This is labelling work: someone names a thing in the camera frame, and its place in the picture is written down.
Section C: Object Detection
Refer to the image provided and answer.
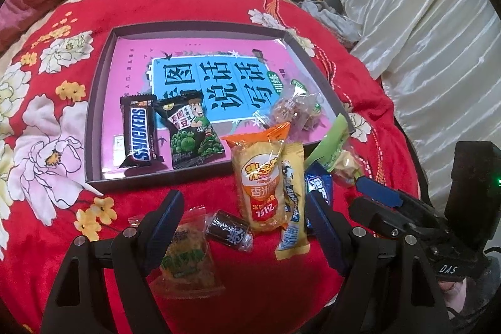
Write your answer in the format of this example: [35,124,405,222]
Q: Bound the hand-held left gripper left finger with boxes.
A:
[41,190,185,334]

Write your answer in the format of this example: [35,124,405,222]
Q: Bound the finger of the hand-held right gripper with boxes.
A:
[348,198,416,239]
[356,175,431,213]

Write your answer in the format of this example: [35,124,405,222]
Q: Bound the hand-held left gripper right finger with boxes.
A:
[305,190,451,334]

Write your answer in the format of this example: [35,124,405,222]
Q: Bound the clear yellow cake packet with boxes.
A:
[333,148,363,188]

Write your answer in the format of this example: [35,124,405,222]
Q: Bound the yellow wafer packet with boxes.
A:
[275,141,311,261]

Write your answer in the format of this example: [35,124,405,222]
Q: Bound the blue cookie packet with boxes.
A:
[305,162,333,229]

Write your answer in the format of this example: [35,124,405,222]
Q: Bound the clear green-label cracker packet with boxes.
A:
[129,205,225,299]

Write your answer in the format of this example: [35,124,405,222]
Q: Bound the dark brown candy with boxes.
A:
[205,209,253,252]

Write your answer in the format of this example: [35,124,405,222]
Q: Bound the light green snack packet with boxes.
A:
[303,114,349,170]

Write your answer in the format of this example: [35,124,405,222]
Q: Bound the orange rice cracker packet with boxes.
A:
[221,121,292,233]

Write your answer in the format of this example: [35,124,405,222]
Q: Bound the black green pea packet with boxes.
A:
[152,91,225,169]

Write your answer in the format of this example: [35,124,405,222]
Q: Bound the brown chocolate bar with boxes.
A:
[119,95,165,168]

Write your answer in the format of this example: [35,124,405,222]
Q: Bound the clear nut candy packet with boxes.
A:
[270,78,323,131]

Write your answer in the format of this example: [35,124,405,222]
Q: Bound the dark grey box lid tray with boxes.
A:
[84,20,355,194]

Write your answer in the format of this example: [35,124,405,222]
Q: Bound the person's right hand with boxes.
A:
[438,279,476,319]

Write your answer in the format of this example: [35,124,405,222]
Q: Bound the pink book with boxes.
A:
[101,37,335,180]

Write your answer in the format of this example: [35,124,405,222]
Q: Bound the white satin curtain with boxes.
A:
[338,0,501,209]

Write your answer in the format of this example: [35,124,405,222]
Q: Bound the pale blue clothes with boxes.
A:
[299,0,363,49]

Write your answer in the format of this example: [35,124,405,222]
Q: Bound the red floral blanket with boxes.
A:
[0,0,425,334]

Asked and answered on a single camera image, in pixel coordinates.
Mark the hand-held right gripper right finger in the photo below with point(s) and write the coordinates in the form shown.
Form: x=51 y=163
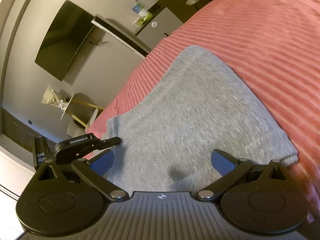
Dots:
x=221 y=162

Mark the grey pants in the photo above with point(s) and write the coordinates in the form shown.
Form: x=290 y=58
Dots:
x=187 y=117

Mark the pink ribbed blanket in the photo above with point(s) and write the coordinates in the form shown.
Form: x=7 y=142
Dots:
x=262 y=42

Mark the green plant decoration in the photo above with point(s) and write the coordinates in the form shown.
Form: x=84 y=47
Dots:
x=143 y=20

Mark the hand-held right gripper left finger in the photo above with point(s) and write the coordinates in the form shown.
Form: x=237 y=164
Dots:
x=103 y=161

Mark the black wall television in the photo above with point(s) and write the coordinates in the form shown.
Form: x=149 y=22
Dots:
x=65 y=40

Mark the white standing air conditioner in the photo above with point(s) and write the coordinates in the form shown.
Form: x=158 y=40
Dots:
x=122 y=37

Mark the round tiered side table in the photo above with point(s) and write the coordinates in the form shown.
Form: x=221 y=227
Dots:
x=75 y=105

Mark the grey drawer cabinet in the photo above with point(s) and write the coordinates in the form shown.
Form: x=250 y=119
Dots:
x=160 y=22

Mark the blue box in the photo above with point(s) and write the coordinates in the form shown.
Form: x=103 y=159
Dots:
x=140 y=8

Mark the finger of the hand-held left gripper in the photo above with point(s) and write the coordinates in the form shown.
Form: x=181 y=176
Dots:
x=111 y=141

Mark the wrapped flower bouquet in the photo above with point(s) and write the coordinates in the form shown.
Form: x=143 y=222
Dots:
x=53 y=97

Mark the black speaker box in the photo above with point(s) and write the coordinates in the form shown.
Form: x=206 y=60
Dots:
x=41 y=152

◆ WORK ITEM ◆
Lines from the one holding "Mark the black wall" to the end of the listing above are the only ones to transcribe. Keep each exactly as written.

◆ OUTPUT ◆
Mark the black wall television in the photo above with point(s) and write the coordinates in the form shown.
Form: x=149 y=22
Dots:
x=65 y=40

Mark the white standing air conditioner in the photo above with point(s) and write the coordinates in the form shown.
Form: x=158 y=40
Dots:
x=122 y=37

Mark the round tiered side table in the photo above with point(s) and write the coordinates in the form shown.
Form: x=221 y=227
Dots:
x=75 y=105

Mark the grey drawer cabinet in the photo above with point(s) and write the coordinates in the form shown.
Form: x=250 y=119
Dots:
x=160 y=22

Mark the blue box in the photo above with point(s) and write the coordinates in the form shown.
Form: x=103 y=159
Dots:
x=140 y=8

Mark the finger of the hand-held left gripper in the photo above with point(s) and write the coordinates in the form shown.
Form: x=181 y=176
Dots:
x=111 y=141

Mark the wrapped flower bouquet in the photo above with point(s) and write the coordinates in the form shown.
Form: x=143 y=222
Dots:
x=53 y=97

Mark the black speaker box in the photo above with point(s) and write the coordinates in the form shown.
Form: x=206 y=60
Dots:
x=41 y=152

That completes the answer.